• **PROBLEM DETAILS**: Filter the records for "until" and keep each line that has it.

START DATA FOR THIS EXERCISE

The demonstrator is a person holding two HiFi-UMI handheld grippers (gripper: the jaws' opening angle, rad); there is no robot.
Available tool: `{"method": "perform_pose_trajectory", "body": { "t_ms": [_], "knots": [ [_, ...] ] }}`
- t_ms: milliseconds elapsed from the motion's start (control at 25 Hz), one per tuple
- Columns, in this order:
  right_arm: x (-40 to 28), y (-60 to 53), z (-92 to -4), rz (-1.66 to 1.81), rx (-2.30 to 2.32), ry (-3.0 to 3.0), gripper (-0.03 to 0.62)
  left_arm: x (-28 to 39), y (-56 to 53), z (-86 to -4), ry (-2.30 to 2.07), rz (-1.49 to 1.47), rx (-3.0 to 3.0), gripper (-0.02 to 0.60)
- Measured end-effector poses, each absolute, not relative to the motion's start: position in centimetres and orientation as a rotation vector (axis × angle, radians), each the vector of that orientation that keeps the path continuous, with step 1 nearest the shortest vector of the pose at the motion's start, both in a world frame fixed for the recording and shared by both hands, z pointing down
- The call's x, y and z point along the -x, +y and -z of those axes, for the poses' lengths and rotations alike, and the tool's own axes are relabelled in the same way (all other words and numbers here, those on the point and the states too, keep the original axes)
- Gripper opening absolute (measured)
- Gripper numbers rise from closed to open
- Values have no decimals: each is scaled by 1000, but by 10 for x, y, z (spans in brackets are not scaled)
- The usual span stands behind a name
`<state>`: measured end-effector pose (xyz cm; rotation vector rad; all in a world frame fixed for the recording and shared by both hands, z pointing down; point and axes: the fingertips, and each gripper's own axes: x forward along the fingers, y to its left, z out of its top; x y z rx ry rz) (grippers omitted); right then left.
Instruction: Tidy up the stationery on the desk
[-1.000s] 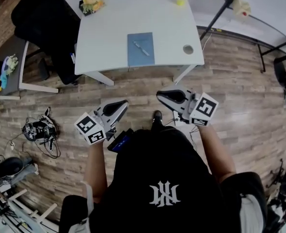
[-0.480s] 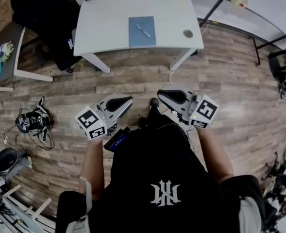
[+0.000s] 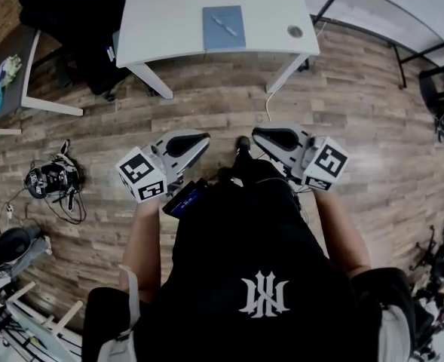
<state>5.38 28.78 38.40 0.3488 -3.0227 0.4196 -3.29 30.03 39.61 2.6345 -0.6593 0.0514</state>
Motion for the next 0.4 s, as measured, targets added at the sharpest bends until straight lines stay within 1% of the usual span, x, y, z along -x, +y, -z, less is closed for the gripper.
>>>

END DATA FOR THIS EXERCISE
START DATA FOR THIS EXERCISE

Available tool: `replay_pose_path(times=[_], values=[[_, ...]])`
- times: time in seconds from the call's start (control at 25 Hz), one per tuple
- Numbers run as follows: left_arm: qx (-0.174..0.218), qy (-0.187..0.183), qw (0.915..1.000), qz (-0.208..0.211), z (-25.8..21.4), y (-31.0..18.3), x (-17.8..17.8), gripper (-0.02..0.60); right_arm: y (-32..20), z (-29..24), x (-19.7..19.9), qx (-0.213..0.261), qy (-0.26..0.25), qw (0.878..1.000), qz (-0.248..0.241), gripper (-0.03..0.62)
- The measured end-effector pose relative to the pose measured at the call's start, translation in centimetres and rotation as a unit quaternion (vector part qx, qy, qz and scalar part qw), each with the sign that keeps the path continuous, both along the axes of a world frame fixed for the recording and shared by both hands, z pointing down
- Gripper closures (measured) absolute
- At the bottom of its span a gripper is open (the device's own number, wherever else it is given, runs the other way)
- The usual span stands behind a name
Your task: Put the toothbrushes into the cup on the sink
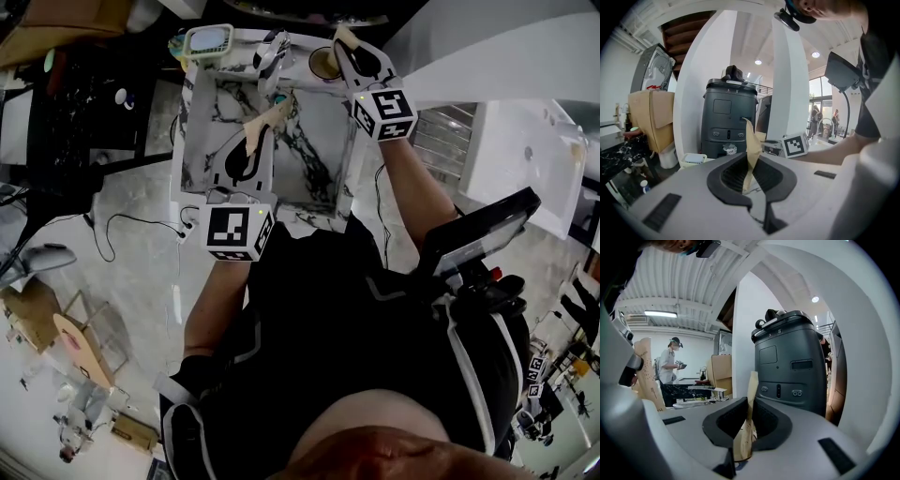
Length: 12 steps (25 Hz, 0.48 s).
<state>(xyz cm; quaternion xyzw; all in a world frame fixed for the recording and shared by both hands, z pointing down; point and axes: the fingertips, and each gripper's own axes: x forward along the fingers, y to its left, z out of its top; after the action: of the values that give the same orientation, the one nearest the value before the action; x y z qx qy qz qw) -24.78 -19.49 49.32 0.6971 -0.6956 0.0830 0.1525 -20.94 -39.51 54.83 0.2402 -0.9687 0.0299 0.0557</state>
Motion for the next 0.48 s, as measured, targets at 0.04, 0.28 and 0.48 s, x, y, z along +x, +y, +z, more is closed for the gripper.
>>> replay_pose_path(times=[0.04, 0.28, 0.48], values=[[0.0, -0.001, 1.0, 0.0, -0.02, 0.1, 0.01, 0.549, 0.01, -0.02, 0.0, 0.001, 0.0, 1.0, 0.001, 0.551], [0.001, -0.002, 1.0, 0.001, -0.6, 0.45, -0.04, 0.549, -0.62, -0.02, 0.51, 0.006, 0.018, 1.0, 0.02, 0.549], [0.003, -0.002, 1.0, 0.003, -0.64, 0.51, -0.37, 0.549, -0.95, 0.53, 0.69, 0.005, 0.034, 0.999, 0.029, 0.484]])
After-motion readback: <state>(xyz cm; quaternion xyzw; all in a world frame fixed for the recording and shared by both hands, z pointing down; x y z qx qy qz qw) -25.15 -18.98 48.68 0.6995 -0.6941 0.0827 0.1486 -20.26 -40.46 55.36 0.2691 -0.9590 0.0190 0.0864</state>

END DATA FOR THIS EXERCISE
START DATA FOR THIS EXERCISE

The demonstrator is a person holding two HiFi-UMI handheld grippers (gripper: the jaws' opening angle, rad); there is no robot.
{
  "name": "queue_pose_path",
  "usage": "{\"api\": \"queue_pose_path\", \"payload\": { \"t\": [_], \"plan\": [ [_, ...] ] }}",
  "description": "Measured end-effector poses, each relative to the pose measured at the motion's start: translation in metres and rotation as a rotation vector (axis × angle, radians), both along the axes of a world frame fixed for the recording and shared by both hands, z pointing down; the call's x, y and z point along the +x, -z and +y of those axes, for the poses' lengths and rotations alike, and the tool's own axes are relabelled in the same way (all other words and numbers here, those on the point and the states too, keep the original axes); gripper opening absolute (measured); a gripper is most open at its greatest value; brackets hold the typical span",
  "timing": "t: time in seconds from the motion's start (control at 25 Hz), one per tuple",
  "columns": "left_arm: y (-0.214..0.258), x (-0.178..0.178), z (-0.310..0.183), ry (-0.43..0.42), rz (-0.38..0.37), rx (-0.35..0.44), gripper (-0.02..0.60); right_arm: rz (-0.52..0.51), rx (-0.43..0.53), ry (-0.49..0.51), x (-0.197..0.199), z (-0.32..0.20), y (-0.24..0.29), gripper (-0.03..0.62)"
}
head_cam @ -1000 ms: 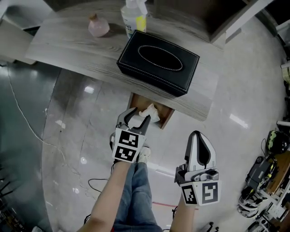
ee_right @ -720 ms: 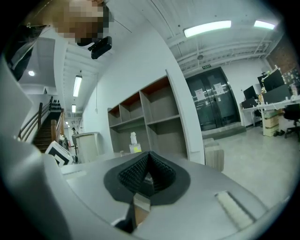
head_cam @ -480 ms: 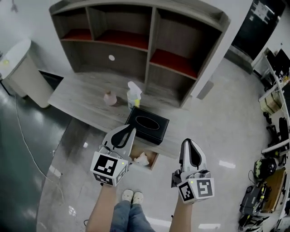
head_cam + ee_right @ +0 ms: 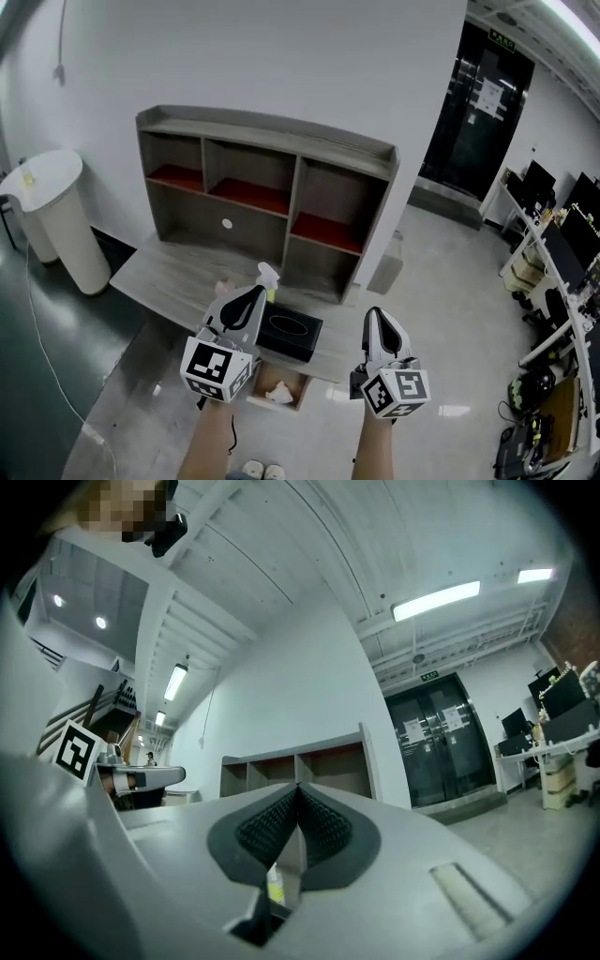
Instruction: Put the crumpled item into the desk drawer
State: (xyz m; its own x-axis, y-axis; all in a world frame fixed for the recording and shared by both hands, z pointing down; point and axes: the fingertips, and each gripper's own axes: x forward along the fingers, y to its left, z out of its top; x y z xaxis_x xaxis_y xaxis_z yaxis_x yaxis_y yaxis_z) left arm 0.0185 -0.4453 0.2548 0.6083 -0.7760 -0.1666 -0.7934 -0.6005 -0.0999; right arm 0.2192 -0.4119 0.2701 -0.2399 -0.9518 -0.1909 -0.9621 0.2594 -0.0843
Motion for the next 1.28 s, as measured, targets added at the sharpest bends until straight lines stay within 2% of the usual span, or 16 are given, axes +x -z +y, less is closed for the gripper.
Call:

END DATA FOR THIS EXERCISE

• **EXERCISE RESPONSE**:
Motion for the next 0.4 s, as measured, targets added at the sharpest bends until straight lines stay within 1% of the usual span, x, y, z along -x, +y, -z, less is closed for the gripper.
Motion for the next 1.28 s, as measured, targets added at the sharpest bends until straight lines stay within 2% of the usual span, or 16 are given, axes +x -z +y, less is closed for the gripper.

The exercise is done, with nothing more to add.